Data excerpt »
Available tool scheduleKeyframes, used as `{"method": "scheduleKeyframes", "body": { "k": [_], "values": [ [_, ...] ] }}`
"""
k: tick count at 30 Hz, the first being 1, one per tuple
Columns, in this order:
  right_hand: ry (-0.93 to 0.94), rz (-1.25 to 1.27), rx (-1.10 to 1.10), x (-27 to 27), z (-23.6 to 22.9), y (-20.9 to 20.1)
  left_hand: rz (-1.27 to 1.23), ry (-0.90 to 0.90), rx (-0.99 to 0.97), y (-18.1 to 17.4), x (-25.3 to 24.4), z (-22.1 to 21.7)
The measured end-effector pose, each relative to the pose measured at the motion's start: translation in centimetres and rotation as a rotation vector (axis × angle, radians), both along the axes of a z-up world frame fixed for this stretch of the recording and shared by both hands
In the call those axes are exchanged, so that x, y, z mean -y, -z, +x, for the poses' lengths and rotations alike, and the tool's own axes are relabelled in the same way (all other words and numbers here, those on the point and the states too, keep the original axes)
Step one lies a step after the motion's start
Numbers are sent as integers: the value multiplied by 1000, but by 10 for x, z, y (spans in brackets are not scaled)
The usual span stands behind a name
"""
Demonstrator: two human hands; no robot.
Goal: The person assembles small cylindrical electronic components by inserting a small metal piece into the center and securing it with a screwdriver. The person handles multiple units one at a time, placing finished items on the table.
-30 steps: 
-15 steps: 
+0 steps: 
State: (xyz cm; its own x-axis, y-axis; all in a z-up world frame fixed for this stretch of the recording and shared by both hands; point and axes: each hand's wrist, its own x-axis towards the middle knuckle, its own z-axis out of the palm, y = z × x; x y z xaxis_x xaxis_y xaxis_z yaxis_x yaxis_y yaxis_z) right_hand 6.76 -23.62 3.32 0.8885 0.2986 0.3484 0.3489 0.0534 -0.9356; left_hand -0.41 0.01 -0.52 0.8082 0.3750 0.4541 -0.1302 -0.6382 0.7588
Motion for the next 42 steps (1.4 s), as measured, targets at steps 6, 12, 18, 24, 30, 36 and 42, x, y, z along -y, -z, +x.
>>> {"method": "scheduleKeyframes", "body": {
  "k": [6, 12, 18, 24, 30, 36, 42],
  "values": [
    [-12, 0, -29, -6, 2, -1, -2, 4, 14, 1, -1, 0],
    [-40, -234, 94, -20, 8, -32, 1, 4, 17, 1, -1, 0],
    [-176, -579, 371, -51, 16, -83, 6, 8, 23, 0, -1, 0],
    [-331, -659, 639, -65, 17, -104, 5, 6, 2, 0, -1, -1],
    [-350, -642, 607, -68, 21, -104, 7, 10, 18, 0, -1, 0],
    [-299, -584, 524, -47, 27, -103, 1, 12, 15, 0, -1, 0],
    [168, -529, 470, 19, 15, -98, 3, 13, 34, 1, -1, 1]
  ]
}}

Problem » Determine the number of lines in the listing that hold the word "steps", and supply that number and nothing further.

Answer below » 4